NOTE 42 The ‘percussive’ event in question was the discovery, at the end of 1969, that the institution of which I felt a part was partly financed by funds from the Ministry of the Armed Forces, something which was incompatible with my basic axioms (and still is, in fact). This event was the first in a whole chain of others (each more revealing than the last!) which resulted in my leaving the IHES (Institut des hautes études scientifiques), and one thing leading to another in a radical change of environment and investments.

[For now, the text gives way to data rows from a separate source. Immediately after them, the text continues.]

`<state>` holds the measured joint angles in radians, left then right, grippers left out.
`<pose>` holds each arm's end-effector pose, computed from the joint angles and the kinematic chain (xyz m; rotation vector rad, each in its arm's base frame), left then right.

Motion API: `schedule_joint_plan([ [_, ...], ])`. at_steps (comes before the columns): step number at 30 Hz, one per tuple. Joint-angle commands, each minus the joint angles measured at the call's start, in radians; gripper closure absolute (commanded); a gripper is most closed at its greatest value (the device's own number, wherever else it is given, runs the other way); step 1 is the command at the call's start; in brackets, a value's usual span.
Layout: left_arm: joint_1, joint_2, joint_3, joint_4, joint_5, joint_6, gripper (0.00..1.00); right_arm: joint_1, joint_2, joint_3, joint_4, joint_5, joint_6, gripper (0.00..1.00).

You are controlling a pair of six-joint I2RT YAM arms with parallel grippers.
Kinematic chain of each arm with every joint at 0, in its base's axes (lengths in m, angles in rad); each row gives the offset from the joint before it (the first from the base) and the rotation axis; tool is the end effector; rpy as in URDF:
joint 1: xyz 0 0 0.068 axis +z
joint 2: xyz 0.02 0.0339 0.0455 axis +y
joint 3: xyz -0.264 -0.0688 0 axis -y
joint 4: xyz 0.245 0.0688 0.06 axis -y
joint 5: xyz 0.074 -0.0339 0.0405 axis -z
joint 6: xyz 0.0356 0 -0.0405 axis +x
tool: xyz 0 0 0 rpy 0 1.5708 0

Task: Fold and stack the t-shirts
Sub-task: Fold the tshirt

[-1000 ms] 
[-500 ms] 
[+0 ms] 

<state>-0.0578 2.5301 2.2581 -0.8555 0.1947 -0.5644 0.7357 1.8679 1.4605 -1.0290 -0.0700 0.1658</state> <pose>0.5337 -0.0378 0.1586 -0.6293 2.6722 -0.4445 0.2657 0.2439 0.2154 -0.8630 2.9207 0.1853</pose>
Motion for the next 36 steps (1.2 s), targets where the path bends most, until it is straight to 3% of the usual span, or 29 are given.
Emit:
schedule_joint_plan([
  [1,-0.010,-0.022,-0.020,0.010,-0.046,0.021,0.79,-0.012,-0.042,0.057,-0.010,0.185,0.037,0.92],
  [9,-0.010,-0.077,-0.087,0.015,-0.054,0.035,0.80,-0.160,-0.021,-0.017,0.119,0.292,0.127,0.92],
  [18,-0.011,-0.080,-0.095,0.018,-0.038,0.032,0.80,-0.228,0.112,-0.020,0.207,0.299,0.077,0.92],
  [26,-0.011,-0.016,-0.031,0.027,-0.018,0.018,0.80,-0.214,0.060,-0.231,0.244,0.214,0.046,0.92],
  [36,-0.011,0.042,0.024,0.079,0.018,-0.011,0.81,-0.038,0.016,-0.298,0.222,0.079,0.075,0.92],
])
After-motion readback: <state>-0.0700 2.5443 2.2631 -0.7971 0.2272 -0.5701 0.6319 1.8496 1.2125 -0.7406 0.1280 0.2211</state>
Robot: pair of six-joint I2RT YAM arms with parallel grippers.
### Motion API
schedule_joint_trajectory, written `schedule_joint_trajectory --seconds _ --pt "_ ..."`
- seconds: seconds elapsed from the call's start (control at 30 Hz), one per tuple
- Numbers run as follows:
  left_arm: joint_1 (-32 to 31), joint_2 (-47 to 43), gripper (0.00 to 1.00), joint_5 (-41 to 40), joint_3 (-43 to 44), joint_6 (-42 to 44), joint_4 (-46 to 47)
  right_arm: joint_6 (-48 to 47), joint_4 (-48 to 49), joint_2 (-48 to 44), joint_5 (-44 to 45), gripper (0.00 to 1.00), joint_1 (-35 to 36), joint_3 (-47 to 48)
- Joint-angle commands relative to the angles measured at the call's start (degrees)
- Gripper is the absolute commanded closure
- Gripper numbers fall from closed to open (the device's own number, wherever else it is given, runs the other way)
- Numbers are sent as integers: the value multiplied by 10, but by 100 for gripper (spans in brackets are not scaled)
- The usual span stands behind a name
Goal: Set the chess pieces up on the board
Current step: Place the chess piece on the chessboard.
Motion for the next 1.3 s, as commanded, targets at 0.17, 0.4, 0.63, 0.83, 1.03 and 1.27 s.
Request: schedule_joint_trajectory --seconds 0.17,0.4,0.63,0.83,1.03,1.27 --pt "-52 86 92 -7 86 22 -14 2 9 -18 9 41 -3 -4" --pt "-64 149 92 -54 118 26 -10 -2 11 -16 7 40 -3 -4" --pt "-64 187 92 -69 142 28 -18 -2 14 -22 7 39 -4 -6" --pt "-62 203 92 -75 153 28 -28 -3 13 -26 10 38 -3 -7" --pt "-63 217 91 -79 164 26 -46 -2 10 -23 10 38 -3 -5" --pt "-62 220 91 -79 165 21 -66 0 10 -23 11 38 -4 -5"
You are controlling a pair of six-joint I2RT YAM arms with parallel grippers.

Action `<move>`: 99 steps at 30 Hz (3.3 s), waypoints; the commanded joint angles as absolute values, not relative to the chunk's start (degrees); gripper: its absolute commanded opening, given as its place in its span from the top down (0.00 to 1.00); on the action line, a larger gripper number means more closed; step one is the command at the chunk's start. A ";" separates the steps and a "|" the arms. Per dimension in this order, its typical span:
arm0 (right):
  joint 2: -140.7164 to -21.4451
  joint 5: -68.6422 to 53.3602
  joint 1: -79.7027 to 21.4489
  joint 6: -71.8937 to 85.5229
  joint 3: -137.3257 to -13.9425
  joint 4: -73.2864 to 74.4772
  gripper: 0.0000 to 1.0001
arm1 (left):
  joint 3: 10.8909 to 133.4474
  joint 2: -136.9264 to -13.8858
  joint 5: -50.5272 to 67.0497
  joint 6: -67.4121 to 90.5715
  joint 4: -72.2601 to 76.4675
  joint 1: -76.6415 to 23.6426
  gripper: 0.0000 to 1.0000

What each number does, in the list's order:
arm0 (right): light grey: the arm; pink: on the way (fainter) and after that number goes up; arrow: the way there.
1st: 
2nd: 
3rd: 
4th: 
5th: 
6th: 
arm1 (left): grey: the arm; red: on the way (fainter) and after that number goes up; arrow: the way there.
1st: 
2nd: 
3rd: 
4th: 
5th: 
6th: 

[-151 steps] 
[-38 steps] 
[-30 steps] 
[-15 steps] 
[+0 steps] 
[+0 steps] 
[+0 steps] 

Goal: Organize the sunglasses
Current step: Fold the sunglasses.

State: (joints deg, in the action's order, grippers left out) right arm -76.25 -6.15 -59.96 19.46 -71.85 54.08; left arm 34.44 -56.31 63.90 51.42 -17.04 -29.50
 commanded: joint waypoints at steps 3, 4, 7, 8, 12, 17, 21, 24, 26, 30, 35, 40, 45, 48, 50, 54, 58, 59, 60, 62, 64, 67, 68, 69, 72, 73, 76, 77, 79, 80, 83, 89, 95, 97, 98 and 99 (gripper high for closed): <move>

​ During the heroic years of the IHES, Dieudonné and I were the only members, and also the only ones to give it credibility and an audience in the scientific world, Dieudonné through the publication of Publications mathématiques (the first volume of which appeared in 1959, the year after Léon Motchane founded the IHES), and I through the séminaires de géométrie algébrique. In those early years, the existence of the IHES was very [◊ 170] precarious, with uncertain funding (from the generosity of a few companies acting as patrons) and with the only premises a room lent (with visible bad humour) by the Fondation Thiers in Paris for the days of my seminar$ ^5$ . I felt a bit like a ‘scientific’ co-founder, with Dieudonné, of my home institution, and I intended to live out my days there! I had come to identify strongly with the IHES, and my departure (as a consequence of the indifference of my colleagues) was experienced as a kind of uprooting from another ‘home’, before proving to be a liberation.

​ With hindsight, I realise that there must already have been a need for renewal in me, although I can't say how long ago it was. It's surely no mere coincidence that the year before I left the IHES, there was a sudden shift in my investment of energy, leaving behind the tasks that were still burning in my hands the day before, and the questions that fascinated me the most, to launch myself (under the influence of a biologist friend, Mircea Dumitrescu) into biology. I was embarking on this with a view to making a long-term investment in the IHES (which was in keeping with the multidisciplinary vocation of this institution). Surely this was merely an outlet for the need for a much more profound renewal, which could not have been achieved in the ‘scientific incubator’ atmosphere of the IHES, and which took place during the ‘cascade of awakenings’ to which I have already alluded. There have been seven, the last of which took place in 1982. The ‘military funds’ episode was providential in triggering the first of these ‘awakenings’. The Ministry of the Armed Forces, like my former colleagues at IHES, finally had my full gratitude!

NOTE 43 ‘The poetic work of my own composition’ contains many things that I know first-hand, and which today seem to me to be just as important in my life, and ‘in life’ in general, as when it was written, with the intention of publishing it. If I refrained from doing so, it was mainly because I realised later that the form was afflicted by a deliberate intention to ‘make poetic’, so that its conception of [◊ 171] an overly constructed whole, and many passages, lack spontaneity, to the point at times of a painful stiffness or swelling. This form, bombastic at times, was a reflection of my disposition, where decidedly it was often the ‘boss’ who led the dance - heavily, it goes without saying....

NOTE 44 It goes without saying that I am disregarding here the hypothesis, by no means improbable to say the least, of the unexpected eruption of an atomic war or some other similar event, likely to put an abrupt end once and for all to the collective game called ‘Mathematics’, and to many other things along with it...

1. (August 1984) On this subject, however, see the reflection in the last two paragraphs of the note ‘The Massacre’, No. 87.
2. This is in fact volume 3 of Mathematical Reflections, and not the present volume 1, Harvest and Sowing — see Introduction, p. V.
3. In particular, I had the opportunity to go through some separate editions of Berthelot and Deligne, which they were kind enough to send me.
4. Compare also note \(23_{IV}\) , added later.
5. A recent pamphlet published by IHES on the occasion of the twenty-five anniversary of its foundation (of which Nico Kuiper was kind enough to send me a copy) does not breathe a word about these difficult beginnings, judged perhaps unworthy of the solemnity of The occasion, celebrated with great pomp last year.